**What the task asks**.
Go through the records, and copy each line in which the string "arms" is present.

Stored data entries
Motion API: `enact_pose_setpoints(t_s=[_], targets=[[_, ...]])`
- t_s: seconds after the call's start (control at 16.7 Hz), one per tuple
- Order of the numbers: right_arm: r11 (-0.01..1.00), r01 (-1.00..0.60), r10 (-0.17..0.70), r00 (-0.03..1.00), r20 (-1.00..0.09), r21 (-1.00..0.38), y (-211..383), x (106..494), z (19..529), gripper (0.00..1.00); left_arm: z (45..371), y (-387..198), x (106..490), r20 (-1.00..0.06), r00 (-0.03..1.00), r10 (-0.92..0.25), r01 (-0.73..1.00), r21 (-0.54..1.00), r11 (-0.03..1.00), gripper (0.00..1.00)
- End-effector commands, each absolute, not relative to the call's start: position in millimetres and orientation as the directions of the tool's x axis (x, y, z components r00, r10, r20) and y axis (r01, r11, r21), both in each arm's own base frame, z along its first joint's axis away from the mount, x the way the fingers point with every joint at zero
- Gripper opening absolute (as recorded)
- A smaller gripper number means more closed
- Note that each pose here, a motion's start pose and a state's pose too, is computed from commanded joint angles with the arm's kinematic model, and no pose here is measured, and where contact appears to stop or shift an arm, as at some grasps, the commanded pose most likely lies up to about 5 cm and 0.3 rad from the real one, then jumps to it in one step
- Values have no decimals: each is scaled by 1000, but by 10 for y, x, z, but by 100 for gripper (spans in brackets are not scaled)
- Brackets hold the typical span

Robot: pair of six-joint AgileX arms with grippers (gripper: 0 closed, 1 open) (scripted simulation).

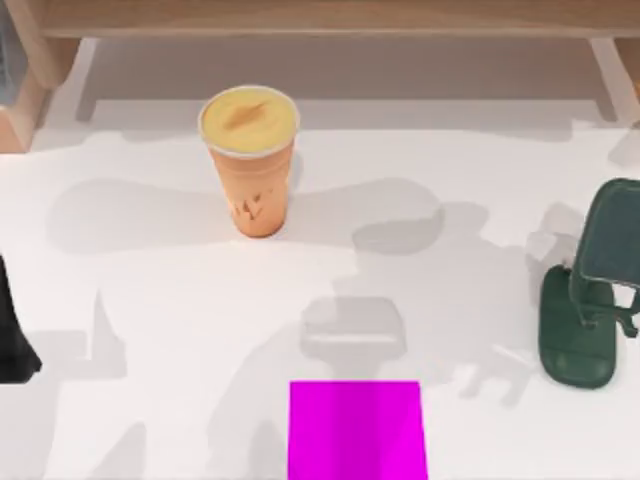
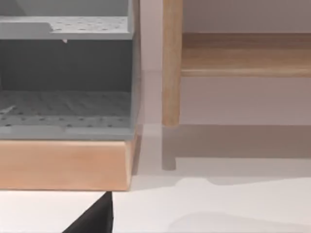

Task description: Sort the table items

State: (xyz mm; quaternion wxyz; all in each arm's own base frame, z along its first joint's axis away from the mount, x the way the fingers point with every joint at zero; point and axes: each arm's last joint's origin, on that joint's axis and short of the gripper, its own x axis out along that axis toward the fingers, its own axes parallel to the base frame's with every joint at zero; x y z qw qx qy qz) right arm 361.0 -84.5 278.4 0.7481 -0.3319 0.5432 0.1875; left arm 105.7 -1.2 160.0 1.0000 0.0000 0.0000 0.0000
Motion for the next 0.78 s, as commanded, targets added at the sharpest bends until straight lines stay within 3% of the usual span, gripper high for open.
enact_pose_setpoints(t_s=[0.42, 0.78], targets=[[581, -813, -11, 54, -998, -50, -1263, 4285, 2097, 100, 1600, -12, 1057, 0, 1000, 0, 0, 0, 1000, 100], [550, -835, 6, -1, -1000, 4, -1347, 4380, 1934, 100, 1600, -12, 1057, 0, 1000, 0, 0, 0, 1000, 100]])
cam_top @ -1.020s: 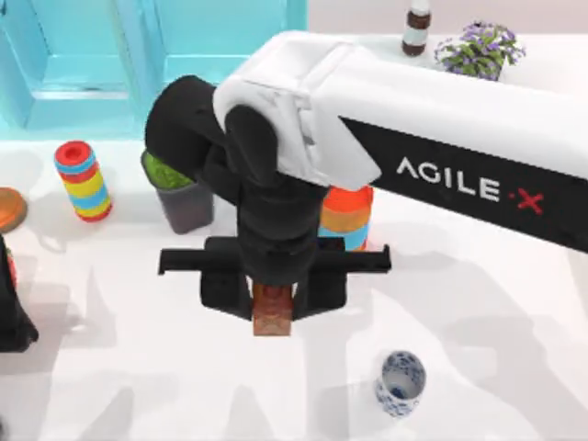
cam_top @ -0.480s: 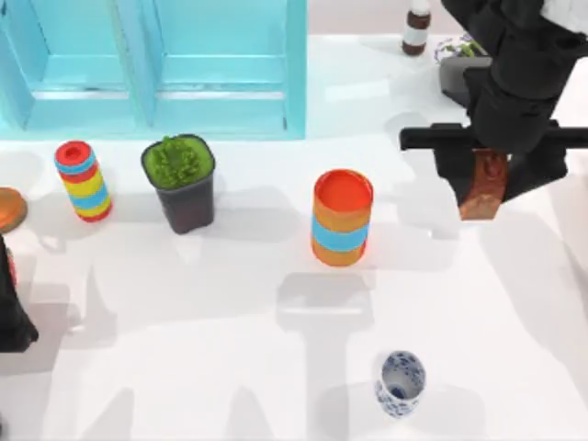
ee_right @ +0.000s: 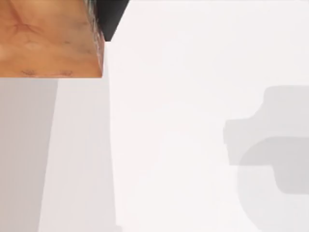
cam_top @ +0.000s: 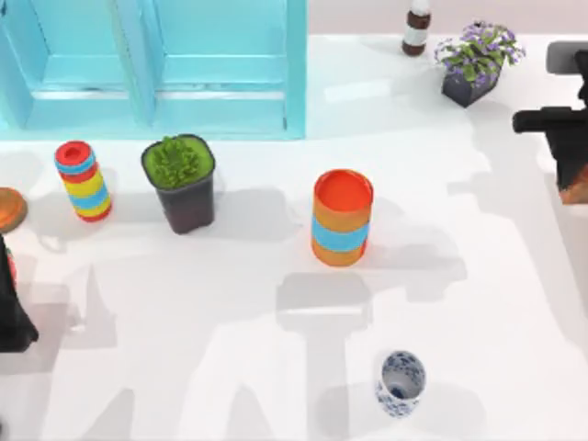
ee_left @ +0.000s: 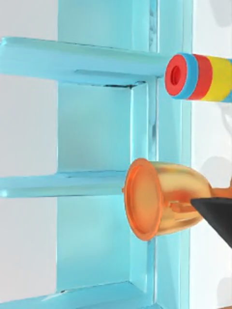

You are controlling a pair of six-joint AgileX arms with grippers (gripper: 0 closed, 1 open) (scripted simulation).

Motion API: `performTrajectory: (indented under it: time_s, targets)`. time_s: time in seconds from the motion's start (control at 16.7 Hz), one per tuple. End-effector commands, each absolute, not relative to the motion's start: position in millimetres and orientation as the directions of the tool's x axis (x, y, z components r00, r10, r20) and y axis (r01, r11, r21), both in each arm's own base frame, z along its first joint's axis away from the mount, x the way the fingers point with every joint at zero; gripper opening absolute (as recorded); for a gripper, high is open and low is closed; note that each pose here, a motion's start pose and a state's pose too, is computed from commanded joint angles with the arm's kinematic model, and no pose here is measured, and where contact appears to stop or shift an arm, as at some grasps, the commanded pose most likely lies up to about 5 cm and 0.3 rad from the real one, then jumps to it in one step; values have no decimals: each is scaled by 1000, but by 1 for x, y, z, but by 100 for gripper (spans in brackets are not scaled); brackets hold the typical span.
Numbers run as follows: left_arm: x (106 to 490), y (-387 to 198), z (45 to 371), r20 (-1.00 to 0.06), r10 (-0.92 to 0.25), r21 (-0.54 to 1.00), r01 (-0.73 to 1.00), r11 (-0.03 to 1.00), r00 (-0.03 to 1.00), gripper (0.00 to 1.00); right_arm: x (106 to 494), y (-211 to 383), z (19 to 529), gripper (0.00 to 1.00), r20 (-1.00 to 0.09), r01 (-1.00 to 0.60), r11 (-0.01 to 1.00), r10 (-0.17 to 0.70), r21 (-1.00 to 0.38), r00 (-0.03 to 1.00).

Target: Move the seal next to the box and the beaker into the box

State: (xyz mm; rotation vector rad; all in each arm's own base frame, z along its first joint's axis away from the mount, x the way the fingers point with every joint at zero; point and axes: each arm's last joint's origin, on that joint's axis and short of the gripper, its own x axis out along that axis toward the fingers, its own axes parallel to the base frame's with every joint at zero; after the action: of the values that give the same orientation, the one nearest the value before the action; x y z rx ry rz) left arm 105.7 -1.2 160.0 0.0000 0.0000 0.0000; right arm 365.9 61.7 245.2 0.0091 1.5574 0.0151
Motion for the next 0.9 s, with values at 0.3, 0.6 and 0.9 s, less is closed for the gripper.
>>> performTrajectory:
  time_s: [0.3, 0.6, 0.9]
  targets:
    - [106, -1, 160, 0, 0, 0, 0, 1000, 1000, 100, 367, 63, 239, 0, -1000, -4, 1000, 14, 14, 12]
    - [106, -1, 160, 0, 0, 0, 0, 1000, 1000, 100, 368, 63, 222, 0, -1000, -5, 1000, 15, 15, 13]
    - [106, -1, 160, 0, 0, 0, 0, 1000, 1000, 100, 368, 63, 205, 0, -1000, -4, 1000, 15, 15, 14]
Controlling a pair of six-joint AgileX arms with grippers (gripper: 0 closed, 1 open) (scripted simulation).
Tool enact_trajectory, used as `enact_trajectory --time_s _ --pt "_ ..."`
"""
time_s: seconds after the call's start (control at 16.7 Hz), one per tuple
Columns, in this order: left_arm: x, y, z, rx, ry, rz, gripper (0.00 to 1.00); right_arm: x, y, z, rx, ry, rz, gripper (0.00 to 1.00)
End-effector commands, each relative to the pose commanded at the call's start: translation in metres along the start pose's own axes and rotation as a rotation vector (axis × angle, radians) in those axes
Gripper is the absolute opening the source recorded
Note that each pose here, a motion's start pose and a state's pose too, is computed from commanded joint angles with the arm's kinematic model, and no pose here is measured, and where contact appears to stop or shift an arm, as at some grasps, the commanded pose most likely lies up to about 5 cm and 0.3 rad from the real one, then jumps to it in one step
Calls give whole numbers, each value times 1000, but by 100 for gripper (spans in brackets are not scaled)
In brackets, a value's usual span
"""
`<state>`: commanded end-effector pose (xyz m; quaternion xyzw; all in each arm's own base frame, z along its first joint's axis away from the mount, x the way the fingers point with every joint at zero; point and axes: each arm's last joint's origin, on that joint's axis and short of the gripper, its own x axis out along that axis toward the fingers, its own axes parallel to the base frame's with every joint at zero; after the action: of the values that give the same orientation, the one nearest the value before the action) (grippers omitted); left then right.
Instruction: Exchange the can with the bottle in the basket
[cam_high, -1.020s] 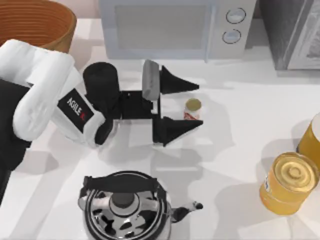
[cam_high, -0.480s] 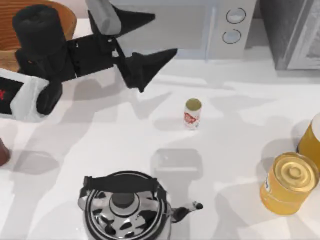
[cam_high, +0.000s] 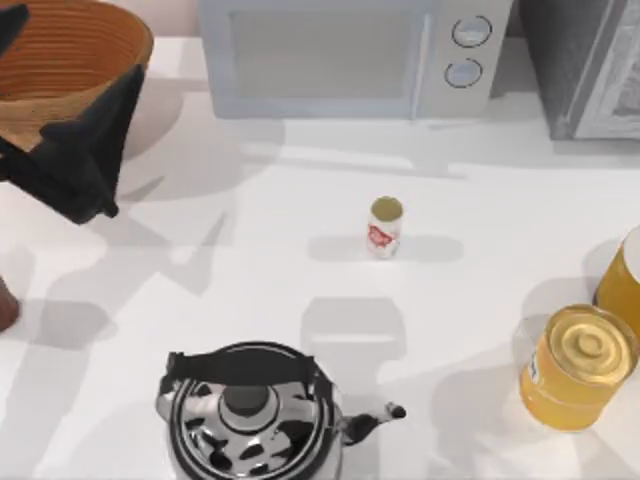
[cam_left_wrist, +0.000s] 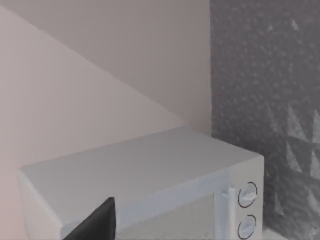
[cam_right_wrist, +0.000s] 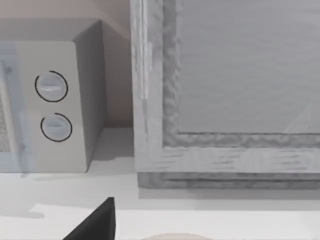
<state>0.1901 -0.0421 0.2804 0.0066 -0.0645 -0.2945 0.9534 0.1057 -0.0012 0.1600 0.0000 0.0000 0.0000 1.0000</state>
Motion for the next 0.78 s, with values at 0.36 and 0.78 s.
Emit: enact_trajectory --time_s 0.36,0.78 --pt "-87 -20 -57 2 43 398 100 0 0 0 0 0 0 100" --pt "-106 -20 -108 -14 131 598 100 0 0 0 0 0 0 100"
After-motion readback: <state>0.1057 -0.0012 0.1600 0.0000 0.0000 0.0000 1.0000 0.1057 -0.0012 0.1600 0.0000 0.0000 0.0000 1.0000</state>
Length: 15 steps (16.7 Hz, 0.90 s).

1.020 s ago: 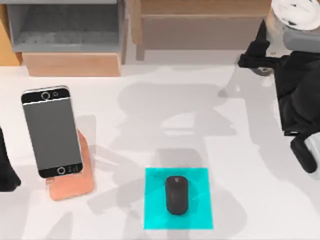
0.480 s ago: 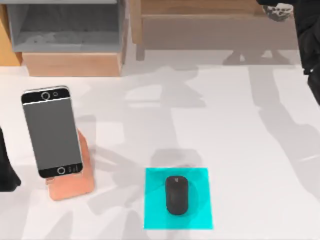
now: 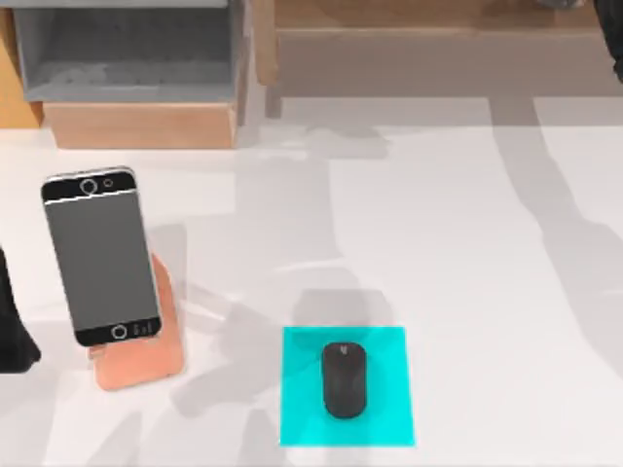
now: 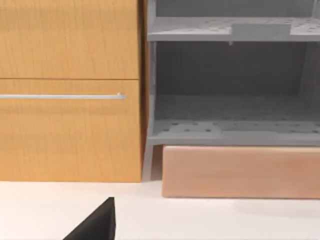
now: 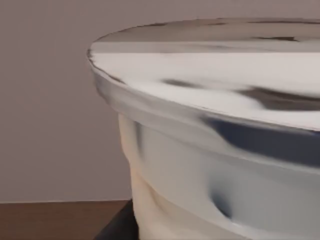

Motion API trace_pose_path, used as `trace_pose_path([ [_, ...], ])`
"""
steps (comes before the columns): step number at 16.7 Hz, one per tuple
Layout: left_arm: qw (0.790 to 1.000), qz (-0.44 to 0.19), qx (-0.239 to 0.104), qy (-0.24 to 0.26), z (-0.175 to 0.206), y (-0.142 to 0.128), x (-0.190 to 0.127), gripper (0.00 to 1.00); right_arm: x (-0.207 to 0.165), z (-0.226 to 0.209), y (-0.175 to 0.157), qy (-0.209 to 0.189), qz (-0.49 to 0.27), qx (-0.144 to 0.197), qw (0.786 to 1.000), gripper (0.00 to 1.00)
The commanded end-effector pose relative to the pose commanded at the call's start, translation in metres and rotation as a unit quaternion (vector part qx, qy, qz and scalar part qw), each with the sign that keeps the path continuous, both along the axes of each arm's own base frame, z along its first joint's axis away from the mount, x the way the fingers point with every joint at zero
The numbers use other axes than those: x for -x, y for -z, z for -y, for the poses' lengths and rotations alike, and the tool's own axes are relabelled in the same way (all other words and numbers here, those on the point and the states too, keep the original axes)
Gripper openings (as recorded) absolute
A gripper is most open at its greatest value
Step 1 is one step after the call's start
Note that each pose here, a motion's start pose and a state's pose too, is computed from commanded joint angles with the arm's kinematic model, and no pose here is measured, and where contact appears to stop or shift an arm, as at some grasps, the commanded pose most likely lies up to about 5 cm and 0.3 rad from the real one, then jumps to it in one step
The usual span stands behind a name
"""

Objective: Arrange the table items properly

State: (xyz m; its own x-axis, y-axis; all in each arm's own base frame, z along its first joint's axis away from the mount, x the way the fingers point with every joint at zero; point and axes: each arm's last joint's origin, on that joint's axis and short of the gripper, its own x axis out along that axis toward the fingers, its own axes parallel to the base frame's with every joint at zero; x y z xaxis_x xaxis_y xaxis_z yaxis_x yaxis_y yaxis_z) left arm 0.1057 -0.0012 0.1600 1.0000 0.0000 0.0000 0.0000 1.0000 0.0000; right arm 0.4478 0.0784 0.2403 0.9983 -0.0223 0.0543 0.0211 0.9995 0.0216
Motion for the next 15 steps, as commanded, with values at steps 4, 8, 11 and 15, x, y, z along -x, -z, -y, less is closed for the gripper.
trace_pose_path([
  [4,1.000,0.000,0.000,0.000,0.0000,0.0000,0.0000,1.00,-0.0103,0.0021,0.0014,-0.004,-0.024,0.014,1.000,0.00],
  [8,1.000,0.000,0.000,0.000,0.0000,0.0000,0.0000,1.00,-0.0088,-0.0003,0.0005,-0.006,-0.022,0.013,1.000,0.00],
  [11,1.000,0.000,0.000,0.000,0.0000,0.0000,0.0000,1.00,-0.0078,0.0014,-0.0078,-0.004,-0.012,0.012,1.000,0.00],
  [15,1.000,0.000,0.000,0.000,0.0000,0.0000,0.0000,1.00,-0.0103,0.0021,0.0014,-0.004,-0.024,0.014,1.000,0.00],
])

**Solution to the problem**.
Robot: pair of six-joint AgileX arms with grippers (gripper: 0 closed, 1 open) (scripted simulation).
You are controlling a pair of six-joint AgileX arms with grippers (gripper: 0 closed, 1 open) (scripted simulation).
Controlling a pair of six-joint AgileX arms with grippers (gripper: 0 closed, 1 open) (scripted simulation).

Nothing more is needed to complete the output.